### Problem to work on:
From the listing below, pull out the lines that hold "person".

### Exercise data:
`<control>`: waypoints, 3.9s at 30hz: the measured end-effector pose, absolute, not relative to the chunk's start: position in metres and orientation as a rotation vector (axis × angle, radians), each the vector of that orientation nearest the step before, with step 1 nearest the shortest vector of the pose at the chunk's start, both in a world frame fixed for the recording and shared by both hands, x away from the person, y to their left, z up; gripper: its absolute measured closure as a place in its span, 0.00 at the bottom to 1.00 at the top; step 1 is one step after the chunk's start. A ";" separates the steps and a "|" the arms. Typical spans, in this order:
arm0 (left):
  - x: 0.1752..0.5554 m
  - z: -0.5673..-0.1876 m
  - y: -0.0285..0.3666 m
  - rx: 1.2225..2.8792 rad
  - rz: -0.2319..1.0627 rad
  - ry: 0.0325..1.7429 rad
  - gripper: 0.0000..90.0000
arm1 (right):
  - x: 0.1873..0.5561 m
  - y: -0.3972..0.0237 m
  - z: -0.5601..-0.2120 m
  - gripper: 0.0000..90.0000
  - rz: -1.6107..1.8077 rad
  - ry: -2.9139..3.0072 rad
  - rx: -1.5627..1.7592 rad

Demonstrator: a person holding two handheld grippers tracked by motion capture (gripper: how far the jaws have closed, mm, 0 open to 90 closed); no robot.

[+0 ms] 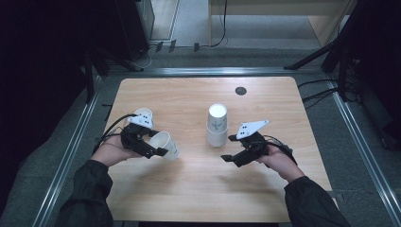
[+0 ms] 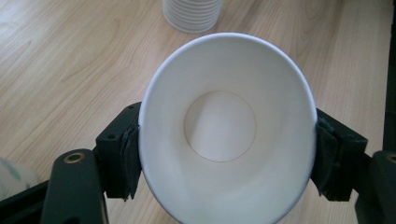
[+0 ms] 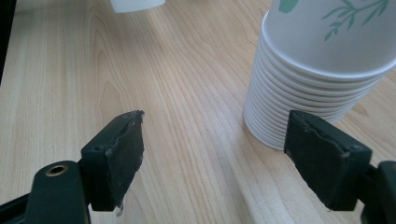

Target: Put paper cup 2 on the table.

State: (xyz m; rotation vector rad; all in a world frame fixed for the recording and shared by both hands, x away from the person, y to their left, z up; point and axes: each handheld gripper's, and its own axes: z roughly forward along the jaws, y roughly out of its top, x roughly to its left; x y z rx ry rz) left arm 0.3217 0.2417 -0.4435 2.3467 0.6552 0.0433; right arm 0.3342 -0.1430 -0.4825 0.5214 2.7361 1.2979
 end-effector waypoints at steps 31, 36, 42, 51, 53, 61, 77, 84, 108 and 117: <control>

### Completed exercise:
`<control>`: waypoints, 3.9s at 30hz: the measured end-effector pose, absolute, not relative to the chunk's start: position in metres and orientation as a rotation vector (axis × angle, radians), each the vector of that orientation nearest the step before, with step 1 nearest the shortest vector of the pose at the chunk's start, both in a world frame fixed for the recording and shared by both hands, x away from the person, y to their left, z up; gripper: its absolute measured closure as a place in its span, 0.00 at the bottom to 1.00 at the top; step 1 is one step after the chunk's start. A ";" separates the steps and a "|" the arms. Typical spans, in this order:
Demonstrator: a person holding two handheld grippers tracked by motion capture (gripper: how far the jaws have closed, mm, 0 open to 90 closed); no robot.
State: (xyz m; rotation vector rad; all in a world frame fixed for the recording and shared by both hands, x away from the person, y to their left, z up; point and axes: each handheld gripper's, and its own axes: z roughly forward along the jaws, y roughly out of its top, x roughly to its left; x y z rx ry rz) left arm 0.3217 0.2417 -0.4435 2.3467 0.6552 0.0433; right arm 0.3342 -0.1430 -0.4825 0.5214 2.7361 1.2979

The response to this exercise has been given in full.